Stored dataset items
= Beginning of Section =
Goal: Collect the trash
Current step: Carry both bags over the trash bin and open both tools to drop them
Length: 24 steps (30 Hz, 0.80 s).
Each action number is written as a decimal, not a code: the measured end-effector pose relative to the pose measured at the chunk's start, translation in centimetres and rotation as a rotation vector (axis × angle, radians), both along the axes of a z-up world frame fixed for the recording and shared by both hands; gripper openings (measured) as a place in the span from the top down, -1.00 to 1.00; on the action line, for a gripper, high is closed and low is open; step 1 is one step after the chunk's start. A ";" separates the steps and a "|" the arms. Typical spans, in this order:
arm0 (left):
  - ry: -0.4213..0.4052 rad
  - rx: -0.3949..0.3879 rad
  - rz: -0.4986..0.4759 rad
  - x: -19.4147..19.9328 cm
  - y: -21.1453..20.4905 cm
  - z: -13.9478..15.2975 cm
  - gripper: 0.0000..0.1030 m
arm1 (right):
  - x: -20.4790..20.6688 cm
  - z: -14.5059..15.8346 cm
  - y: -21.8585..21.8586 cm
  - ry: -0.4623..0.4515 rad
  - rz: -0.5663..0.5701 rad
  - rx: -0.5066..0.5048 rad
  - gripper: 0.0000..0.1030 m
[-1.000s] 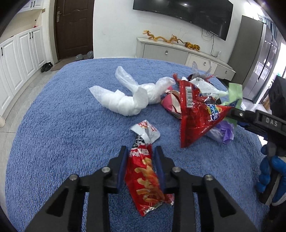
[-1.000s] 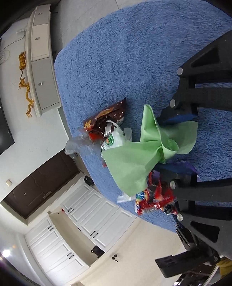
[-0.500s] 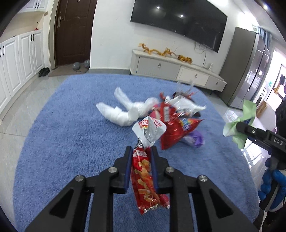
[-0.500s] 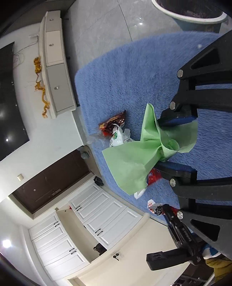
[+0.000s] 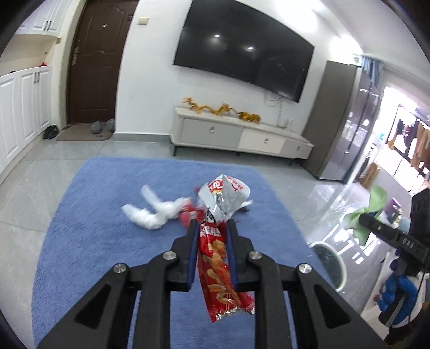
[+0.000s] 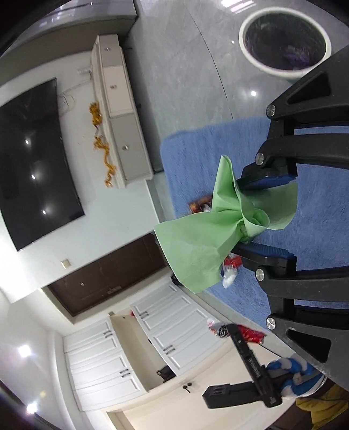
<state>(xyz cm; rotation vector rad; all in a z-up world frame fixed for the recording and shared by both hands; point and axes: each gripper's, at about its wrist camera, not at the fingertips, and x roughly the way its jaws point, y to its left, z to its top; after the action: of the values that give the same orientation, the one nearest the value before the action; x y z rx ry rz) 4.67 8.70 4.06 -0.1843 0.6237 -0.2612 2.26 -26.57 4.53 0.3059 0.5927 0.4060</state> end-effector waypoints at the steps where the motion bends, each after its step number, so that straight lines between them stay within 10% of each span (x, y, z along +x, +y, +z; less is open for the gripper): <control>1: -0.004 -0.006 -0.017 0.0 -0.7 0.5 0.65 | -0.4 0.2 -0.7 -0.004 -0.013 -0.005 0.35; 14: 0.012 0.013 -0.337 2.8 -17.9 3.1 0.65 | -4.3 -0.8 -13.2 0.014 -0.269 -0.071 0.35; 24: 0.120 0.126 -0.562 6.5 -35.0 -2.1 0.65 | -2.2 -7.9 -22.4 0.168 -0.405 -0.035 0.34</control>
<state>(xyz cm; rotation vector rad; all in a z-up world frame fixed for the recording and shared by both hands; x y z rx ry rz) 11.16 -26.35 1.98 0.1035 0.8019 -0.7542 0.07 -48.97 -3.36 0.4188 0.6828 -0.0207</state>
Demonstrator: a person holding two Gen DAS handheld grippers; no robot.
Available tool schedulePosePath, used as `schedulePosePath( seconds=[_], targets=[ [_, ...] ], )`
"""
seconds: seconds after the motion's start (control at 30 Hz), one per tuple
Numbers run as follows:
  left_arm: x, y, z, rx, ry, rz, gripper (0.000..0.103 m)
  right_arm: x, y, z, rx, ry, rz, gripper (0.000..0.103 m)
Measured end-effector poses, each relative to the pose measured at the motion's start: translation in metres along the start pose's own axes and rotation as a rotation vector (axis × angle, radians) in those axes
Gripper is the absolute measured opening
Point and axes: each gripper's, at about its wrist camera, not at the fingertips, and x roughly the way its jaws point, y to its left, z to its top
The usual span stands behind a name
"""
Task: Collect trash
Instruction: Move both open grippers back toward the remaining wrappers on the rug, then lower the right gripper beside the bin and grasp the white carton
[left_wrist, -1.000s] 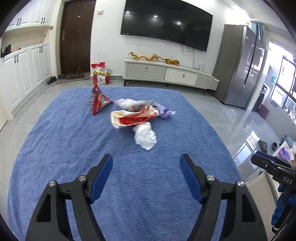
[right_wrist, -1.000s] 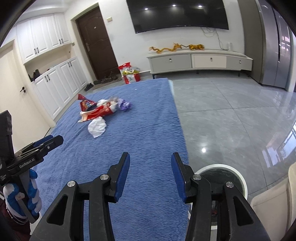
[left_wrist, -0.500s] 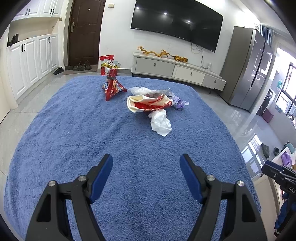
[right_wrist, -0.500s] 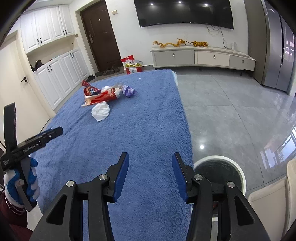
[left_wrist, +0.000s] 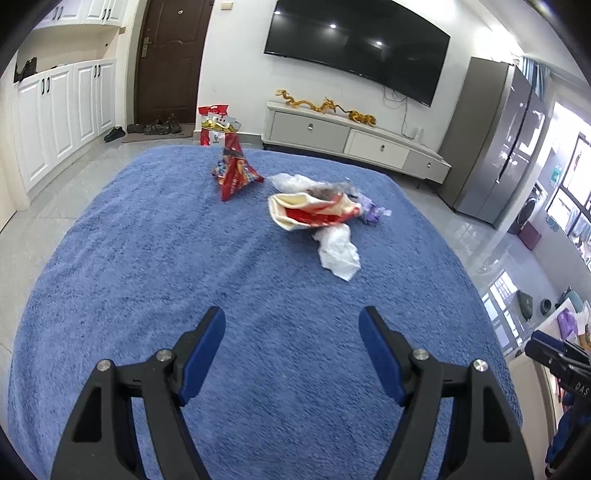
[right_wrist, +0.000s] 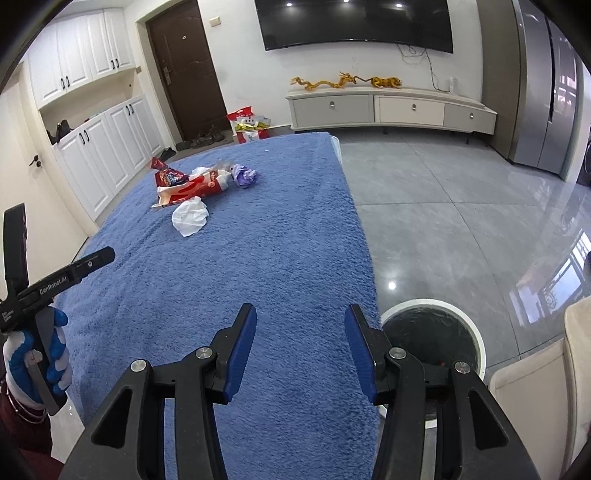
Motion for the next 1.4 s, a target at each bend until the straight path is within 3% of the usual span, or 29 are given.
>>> schedulePosePath(
  seconds=[0.23, 0.43, 0.9, 1.4],
  targets=[
    [0.004, 0.020, 0.007, -0.054, 0.011, 0.016, 0.074, 0.003, 0.017, 0.007, -0.030, -0.013, 0.020, 0.051],
    [0.003, 0.016, 0.006, -0.056, 0.031, 0.022, 0.074, -0.004, 0.018, 0.005, -0.033, -0.039, 0.047, 0.052],
    [-0.011, -0.018, -0.004, 0.102, 0.065, 0.073, 0.074, -0.050, -0.047, -0.020, 0.109, -0.153, 0.005, 0.054],
    [-0.025, -0.035, -0.013, 0.118, 0.049, 0.064, 0.074, -0.086, -0.109, -0.066, 0.206, -0.186, -0.061, 0.055]
  ],
)
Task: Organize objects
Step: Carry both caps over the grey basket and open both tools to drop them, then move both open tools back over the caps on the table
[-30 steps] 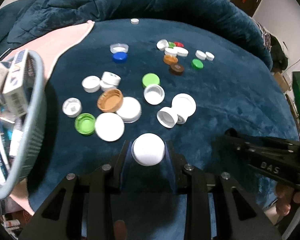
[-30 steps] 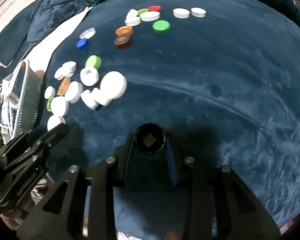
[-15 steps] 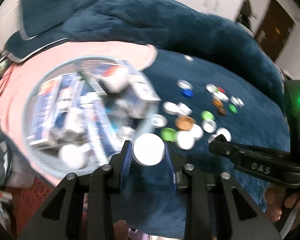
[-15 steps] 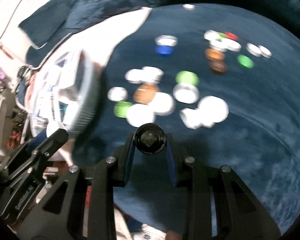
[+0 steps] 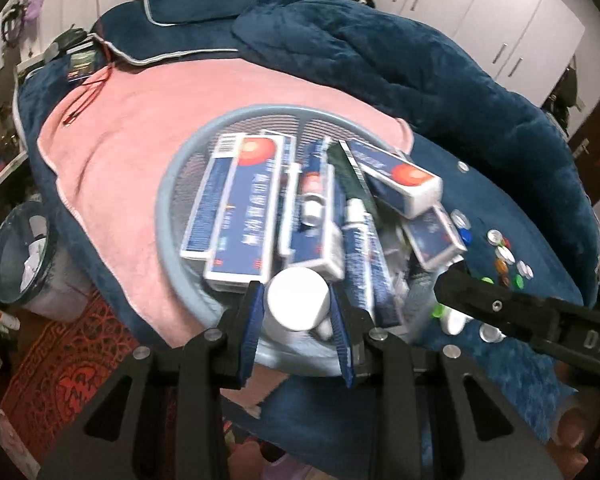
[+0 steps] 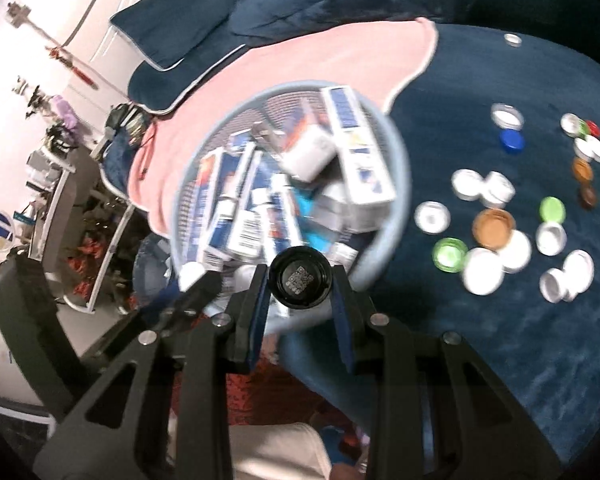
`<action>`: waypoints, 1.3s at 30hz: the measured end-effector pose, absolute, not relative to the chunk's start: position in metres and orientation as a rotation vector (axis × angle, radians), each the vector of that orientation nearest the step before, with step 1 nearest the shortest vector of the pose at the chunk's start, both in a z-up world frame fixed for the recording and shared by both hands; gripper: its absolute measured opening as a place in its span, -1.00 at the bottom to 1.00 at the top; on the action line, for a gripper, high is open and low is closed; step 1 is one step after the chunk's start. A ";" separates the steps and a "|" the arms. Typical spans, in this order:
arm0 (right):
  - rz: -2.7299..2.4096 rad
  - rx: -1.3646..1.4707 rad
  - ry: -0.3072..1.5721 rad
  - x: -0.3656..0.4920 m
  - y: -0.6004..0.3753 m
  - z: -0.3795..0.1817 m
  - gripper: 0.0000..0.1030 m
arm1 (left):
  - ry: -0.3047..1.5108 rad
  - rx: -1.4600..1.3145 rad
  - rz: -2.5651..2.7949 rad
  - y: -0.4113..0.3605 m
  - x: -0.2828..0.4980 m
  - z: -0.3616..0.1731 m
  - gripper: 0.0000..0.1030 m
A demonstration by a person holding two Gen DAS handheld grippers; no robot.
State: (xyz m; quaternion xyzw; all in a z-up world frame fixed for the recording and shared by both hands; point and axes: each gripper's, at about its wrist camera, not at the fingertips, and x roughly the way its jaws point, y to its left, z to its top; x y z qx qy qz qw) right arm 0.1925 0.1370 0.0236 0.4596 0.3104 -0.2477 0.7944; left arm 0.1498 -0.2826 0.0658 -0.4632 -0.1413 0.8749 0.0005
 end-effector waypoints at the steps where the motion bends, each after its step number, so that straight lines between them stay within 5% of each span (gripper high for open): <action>1: -0.522 0.986 0.668 0.198 0.138 0.025 -0.40 | -0.452 -1.456 2.756 -0.287 0.150 0.066 -0.35; 4: -0.496 0.983 0.672 0.213 0.140 0.026 -0.40 | -0.516 -1.457 2.766 -0.302 0.153 0.066 -0.05; 6: -0.480 0.990 0.672 0.220 0.141 0.025 -0.39 | -0.547 -1.444 2.789 -0.312 0.159 0.068 0.47; 15: -0.433 1.016 0.687 0.233 0.143 0.020 -0.32 | -0.575 -1.485 2.895 -0.335 0.171 0.072 0.92; 17: -0.443 1.010 0.690 0.230 0.143 0.021 -0.02 | -0.561 -1.516 2.918 -0.337 0.171 0.072 0.96; 18: -0.447 1.008 0.688 0.228 0.142 0.022 0.39 | -0.555 -1.528 2.923 -0.337 0.171 0.072 0.97; 20: -0.450 1.013 0.664 0.223 0.141 0.023 0.79 | -0.545 -1.548 2.926 -0.338 0.170 0.070 0.98; 39: -0.779 0.943 0.799 0.133 0.116 -0.016 0.99 | -0.326 -1.534 2.921 -0.291 0.167 0.078 0.98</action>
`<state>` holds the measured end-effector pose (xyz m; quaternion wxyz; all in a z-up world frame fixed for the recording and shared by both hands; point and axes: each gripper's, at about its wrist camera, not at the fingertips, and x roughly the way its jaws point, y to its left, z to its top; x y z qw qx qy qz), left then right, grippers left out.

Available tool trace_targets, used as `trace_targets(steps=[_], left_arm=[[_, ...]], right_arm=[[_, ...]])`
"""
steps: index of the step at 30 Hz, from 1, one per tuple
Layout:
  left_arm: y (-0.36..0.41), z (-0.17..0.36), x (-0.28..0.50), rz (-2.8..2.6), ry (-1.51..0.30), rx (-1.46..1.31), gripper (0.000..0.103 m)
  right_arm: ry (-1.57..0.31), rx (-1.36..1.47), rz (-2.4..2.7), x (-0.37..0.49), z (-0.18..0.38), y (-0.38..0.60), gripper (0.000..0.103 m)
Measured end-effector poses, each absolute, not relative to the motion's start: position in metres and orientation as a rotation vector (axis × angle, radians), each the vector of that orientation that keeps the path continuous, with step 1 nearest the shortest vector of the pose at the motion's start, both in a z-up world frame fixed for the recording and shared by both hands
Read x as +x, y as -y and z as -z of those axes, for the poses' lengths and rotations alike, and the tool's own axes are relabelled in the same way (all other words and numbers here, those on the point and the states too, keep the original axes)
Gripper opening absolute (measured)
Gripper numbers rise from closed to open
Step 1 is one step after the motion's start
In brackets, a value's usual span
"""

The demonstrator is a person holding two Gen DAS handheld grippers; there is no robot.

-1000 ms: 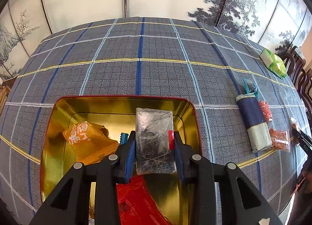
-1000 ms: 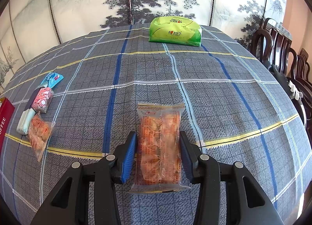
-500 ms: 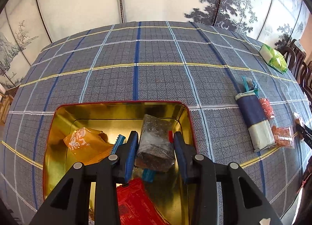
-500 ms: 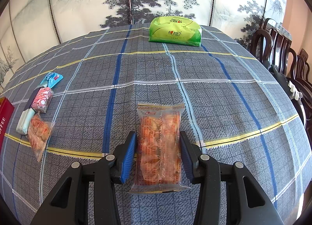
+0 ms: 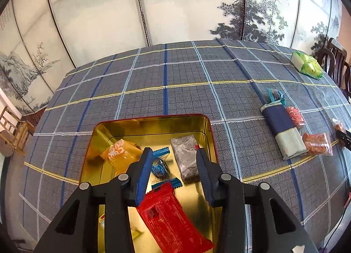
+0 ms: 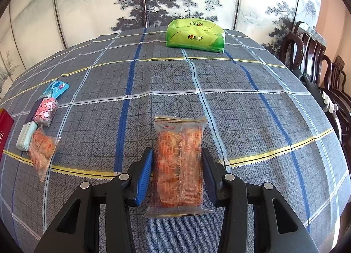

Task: Organize snacks
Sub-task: 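Carry the cracker bag with the right gripper toward the gold tin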

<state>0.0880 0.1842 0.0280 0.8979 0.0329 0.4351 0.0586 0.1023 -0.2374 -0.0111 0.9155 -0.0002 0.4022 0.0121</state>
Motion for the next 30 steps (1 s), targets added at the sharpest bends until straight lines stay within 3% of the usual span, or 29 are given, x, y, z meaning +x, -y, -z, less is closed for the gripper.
trace_targets(steps=[11,22,30], left_arm=[[-0.174,-0.04,0.046,-0.158,-0.843,0.138,0.042],[-0.179,-0.038,0.028,-0.187,-0.807,0.151,0.053],[-0.199,-0.035,0.017,-0.205,-0.806,0.114,0.054]], right_arm=[[-0.864,0.04,-0.054,0.086,0.009,0.231,0.039],[-0.899,0.198,-0.155,0.042,0.009,0.215,0.039],[-0.921,0.288,-0.233,0.015,0.008,0.19,0.039]])
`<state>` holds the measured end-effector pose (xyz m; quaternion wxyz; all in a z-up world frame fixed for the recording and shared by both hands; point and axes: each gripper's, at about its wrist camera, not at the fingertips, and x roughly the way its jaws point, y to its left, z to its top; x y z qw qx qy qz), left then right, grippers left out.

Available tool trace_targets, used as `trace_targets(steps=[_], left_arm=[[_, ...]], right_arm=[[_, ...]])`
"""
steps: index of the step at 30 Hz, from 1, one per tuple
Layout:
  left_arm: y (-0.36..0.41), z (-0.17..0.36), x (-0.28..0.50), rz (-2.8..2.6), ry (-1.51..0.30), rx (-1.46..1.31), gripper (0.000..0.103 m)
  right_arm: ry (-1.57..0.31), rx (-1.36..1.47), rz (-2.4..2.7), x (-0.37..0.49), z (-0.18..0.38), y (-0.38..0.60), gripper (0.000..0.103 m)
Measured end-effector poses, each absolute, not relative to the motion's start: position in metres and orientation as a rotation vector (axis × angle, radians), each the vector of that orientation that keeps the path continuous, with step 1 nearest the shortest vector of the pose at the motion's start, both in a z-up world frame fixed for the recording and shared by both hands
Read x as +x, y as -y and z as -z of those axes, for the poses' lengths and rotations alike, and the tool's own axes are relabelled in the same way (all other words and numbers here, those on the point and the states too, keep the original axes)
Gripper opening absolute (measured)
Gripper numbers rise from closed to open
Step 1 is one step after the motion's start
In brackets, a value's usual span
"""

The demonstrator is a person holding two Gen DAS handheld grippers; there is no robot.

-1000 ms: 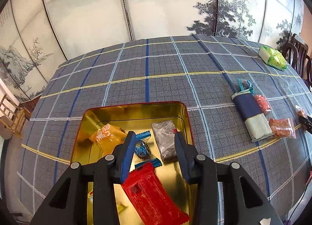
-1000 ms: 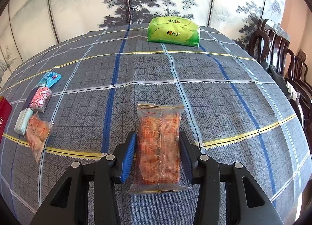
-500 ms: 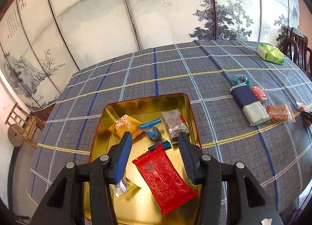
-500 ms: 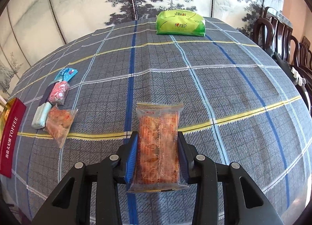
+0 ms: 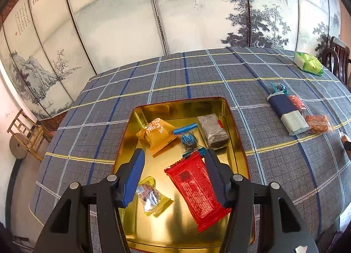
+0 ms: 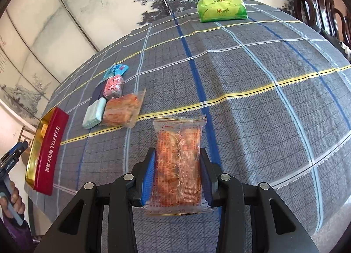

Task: Organize snacks
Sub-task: 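Carry the cracker bag with the right gripper toward the gold tin, then lower the cracker bag into the gold tin and open the right gripper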

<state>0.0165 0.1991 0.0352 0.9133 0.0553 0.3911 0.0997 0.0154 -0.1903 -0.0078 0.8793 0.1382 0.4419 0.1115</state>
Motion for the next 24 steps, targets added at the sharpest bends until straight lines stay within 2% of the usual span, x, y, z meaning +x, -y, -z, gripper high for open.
trace_targets(steps=[8,12,18,24], left_arm=[[-0.223,-0.036,0.001,-0.246,-0.801,0.087,0.054],[-0.244,-0.037,-0.007,-0.295,-0.794,0.067,0.058],[-0.276,-0.029,-0.015,-0.371,-0.813,0.04,0.059],[-0.29,-0.025,-0.025,-0.391,-0.818,0.028,0.059]], right_arm=[[-0.91,0.263,-0.364,0.004,-0.016,0.133,0.039],[-0.885,0.233,-0.456,0.002,-0.037,0.093,0.039],[-0.884,0.198,-0.623,0.005,-0.061,0.018,0.039],[-0.934,0.153,-0.77,0.013,-0.061,-0.066,0.039]])
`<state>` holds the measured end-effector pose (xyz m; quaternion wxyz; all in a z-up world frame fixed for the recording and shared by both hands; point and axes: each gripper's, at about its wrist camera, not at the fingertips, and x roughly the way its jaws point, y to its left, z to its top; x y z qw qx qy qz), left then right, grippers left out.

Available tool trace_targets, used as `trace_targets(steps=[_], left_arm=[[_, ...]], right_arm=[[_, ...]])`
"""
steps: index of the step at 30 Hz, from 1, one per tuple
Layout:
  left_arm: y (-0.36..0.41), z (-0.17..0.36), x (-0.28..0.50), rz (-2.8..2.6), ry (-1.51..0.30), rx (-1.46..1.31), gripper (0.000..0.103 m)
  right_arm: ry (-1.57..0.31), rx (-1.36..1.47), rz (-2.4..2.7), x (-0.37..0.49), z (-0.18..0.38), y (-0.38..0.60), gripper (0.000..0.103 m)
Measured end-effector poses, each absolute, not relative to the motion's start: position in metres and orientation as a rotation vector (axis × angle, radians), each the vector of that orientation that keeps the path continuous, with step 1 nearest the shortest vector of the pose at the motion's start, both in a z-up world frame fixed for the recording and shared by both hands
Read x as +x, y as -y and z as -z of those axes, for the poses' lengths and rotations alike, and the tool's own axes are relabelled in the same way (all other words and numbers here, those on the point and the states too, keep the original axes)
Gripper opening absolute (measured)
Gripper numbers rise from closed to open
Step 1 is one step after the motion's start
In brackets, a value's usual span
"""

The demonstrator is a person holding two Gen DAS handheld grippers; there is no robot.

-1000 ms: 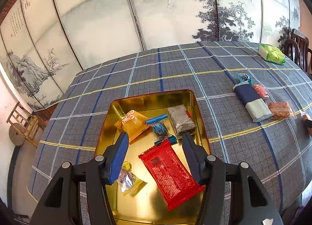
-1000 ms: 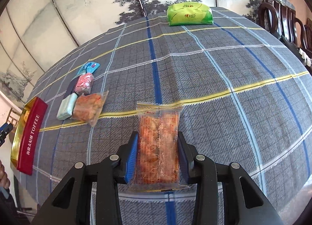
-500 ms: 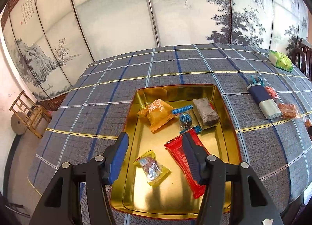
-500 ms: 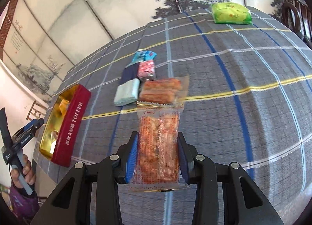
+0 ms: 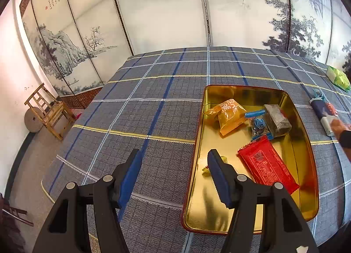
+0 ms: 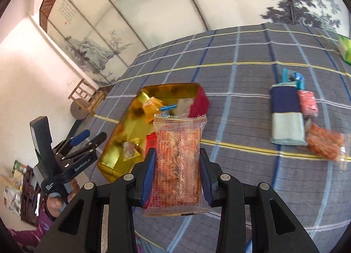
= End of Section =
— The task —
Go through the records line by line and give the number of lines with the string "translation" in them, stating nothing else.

— Reply —
2